After years of preparation, it all happened so quickly.
On Thursday afternoon, a delegation of workers from the venues owned by First Avenue Productions met with management to say that they and 74% of their co-workers were committed to unionizing. On Friday, the company announced they would voluntarily accept the union and enter contract negotiations. Carefully laid plans for a campaign to pressure First Ave to come to the table were shelved, replaced by victory celebrations and prepping to begin the bargaining process.
It was the Confluence-supported partnership between worker center Restaurant Opportunities Center of Minnesota and UNITE HERE Local 17 (the restaurant and hospitality workers union) that laid the foundation for this victory.
“First Avenue workers came to ROC about 2 years ago because of issues they were having,” explains ROC MN Organizing Director Sheli Stein. As a worker center focused on an industry known for low wages, irregular schedules, and high turnover, the organizers at ROC have developed a flexible toolkit for workers to draw from to create change in their workplaces. “It’s a process of educating them on their rights, including their right to form a union, and also learning how power functions in their industry and in the broader economy, and teaching them the skills to have these same conversations with their coworkers.”
In 2021, when ROC first connected with the First Avenue workers, ROC and Local 17 were already in an exploratory partnership, after coming together in the early days of the COVID-19 pandemic. With restaurant and event venues shut down, hospitality workers around the Twin Cities, including the First Avenue workers, were furloughed and left without income. ROC and Local 17 teamed up to create an unprecedented Hospitality Relief Fund that distributed aid to union and nonunion workers alike.

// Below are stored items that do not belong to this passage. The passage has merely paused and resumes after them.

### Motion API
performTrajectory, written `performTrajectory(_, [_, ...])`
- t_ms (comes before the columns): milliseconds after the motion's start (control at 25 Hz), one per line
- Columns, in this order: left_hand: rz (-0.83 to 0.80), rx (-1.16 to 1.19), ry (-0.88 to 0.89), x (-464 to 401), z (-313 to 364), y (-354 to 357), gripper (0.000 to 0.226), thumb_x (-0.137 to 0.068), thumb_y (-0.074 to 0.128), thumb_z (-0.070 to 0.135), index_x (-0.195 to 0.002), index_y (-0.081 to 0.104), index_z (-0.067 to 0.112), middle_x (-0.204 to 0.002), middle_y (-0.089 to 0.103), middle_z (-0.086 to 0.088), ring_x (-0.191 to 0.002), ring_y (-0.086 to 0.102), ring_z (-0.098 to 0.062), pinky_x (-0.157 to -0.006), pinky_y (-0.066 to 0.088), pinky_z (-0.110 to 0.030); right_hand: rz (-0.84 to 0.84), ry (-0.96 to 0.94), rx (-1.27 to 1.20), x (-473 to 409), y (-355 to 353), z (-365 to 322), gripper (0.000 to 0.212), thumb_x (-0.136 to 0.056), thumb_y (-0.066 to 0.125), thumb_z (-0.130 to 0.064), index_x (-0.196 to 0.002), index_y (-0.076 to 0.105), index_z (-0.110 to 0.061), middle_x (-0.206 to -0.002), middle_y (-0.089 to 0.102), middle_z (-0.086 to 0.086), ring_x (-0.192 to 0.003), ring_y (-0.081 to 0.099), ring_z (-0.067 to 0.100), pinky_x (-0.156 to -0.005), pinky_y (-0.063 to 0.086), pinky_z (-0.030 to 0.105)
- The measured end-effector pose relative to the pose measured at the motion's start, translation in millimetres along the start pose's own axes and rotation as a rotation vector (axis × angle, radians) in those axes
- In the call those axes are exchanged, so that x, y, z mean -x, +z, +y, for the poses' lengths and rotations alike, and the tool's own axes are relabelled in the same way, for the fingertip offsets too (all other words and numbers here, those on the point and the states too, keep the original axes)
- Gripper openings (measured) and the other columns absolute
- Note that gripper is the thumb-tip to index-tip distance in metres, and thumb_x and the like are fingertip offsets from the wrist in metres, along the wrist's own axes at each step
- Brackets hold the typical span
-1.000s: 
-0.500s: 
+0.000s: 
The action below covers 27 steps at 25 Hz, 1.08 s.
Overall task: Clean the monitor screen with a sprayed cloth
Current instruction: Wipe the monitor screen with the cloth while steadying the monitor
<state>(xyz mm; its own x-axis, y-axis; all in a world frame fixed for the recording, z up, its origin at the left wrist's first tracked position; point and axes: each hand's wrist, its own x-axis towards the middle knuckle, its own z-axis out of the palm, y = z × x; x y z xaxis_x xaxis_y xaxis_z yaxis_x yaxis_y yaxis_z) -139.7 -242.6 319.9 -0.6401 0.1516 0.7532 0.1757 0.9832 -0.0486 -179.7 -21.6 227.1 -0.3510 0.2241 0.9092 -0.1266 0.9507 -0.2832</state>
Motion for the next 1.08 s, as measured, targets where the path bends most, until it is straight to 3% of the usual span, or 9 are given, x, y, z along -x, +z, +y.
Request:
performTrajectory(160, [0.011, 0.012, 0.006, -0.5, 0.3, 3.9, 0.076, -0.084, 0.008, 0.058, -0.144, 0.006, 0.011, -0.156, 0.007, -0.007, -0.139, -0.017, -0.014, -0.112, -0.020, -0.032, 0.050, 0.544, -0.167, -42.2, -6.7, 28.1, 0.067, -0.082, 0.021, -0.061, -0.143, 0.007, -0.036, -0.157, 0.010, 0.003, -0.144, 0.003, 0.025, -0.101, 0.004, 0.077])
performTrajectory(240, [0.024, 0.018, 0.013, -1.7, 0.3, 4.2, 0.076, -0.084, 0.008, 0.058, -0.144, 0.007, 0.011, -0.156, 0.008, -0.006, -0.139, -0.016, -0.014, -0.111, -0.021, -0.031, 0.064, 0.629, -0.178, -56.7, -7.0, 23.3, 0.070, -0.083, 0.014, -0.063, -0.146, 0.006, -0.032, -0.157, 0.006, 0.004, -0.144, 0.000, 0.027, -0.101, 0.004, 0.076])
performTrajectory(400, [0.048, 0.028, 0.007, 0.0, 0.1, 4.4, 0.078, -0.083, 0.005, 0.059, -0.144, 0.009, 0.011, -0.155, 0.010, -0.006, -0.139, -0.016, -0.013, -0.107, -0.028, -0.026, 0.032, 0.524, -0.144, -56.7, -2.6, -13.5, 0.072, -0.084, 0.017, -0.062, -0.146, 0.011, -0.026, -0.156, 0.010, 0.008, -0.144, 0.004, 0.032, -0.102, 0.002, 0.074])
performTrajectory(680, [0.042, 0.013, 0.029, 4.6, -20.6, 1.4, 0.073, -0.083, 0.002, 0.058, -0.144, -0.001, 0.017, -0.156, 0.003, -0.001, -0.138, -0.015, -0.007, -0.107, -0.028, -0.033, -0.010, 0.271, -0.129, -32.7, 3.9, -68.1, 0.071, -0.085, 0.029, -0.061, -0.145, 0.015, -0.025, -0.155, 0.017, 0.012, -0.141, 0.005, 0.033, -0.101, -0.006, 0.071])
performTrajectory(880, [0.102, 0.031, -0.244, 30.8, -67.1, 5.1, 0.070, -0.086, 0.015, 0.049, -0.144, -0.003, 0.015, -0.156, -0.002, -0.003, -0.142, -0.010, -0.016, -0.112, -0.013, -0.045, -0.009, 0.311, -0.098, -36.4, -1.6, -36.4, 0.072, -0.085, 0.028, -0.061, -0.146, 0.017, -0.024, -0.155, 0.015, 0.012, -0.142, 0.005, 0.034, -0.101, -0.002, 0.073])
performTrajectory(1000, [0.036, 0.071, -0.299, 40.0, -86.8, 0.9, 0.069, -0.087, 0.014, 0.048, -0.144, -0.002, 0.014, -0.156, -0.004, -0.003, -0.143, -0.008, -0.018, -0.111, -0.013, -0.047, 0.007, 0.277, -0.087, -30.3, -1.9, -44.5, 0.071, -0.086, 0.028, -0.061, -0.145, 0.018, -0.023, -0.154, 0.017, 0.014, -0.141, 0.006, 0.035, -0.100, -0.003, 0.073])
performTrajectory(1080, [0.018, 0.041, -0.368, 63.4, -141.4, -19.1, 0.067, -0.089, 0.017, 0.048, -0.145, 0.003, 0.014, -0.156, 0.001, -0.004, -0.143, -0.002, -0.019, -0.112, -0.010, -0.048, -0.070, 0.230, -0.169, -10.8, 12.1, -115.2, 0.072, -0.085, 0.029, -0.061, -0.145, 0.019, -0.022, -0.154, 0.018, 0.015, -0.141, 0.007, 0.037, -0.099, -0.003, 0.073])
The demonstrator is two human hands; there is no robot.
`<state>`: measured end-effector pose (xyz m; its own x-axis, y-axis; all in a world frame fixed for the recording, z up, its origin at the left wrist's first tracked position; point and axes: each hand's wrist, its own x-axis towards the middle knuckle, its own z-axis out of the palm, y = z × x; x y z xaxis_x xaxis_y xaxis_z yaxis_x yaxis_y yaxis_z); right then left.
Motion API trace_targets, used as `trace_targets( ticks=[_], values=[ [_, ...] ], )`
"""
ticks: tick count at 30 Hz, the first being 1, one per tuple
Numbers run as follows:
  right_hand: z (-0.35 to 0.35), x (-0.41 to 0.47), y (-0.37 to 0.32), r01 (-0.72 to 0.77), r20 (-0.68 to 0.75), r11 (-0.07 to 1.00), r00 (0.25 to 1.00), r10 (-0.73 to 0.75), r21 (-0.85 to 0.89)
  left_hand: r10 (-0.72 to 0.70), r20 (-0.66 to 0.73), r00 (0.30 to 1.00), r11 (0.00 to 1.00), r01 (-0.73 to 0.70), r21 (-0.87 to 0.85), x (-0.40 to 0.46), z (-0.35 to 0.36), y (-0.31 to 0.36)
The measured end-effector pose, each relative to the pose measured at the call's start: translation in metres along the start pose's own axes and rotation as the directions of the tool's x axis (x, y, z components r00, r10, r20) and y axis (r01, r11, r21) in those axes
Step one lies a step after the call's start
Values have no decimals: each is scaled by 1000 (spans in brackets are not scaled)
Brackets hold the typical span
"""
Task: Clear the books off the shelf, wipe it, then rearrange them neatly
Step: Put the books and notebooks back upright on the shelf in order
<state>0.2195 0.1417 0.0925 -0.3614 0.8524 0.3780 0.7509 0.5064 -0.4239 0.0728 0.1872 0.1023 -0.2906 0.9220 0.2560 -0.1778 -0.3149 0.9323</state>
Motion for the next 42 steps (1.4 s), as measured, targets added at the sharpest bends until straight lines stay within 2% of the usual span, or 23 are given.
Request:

As the lockdown phase of the pandemic ended, ROC and Local 17 began looking ahead, exploring how they could build on the relationship they’d developed through working together on the relief fund. As staffers from the two organizations analyzed shared industry research and compared theories of change, the number of First Avenue workers coming to ROC’s meetings continued to grow. Eventually it became clear that this should be the focus of this union/worker center collaboration.
First Avenue Productions is a large, high profile player in the Twin Cities music scene: the company owns the Turf Club, the Fitzgerald Theater, the Palace Theater, the Fine Line, the Depot Tavern, and the 7th Street Entry, as well as the iconic First Avenue, where Prince often performed and where parts of his 1984 film Purple Rain were shot. Many First Avenue workers who came to ROC talked about struggling to get by but not wanting to leave the industry. Workers who came back after the pandemic furlough were paid minimum wage, regardless of experience. Schedules were inconsistent and shared as little as four days in advance, making it impossible for workers to plan ahead.
“We love our jobs, but they haven’t been loving us back. So it’s time for that to change,” is how one member of the worker delegation summed it up shortly before the group went to meet with First Avenue management to declare their intention to form a union.
“We built a platform for worker power where there was none,” says ROC’s Sheli Stein. Power-building among workers left out of the union movement is the reason worker centers like ROC first developed. Most worker center organizers would agree that a union remains the gold standard when it comes to workers building and wielding power together. But because an array of barriers keeps unionization effectively out of reach for workers in many low-wage sectors, worker center campaigns have focused on worker education, public policy changes, and better enforcement of existing laws.
With First Avenue, all the elements were in place for workers to unionize: a committed group of workers, an image-conscious employer that controls a significant slice of the industry, and a strong relationship between a worker center and a union. Now that the union has been recognized, these workers will work with Local 17 staff to prepare for bargaining their first contract. Labor law is clear that contract negotiation with employers is the territory of unions, not worker centers, so ROC will not be involved in the negotiations with First Avenue management but instead will continue to engage with the First Avenue workers as it has before.
“ROC is about movement-building,” Stein explains. “And movements need many institutions playing many specific roles. One of ROC’s roles is as a convener: bringing workers together with other workers, with unions, with policymakers, and to prepare workers to show up powerfully in these relationships and achieve bigger and bigger wins, in the workplace and beyond. These First Avenue workers will use the skillset they learned through ROC to have influence within their union and in their community, to organize on policy issues as tenants, as students, as consumers.”
Workers Confluence will continue to support this and other union/worker center partnerships through grantmaking, technical assistance, and creating spaces where unions and worker centers can share information, build trust, and dream big together. We look forward to sharing the lessons learned through the winning partnership between ROC and Local 17 and catalyzing more bold and innovative worker power-building collaborations.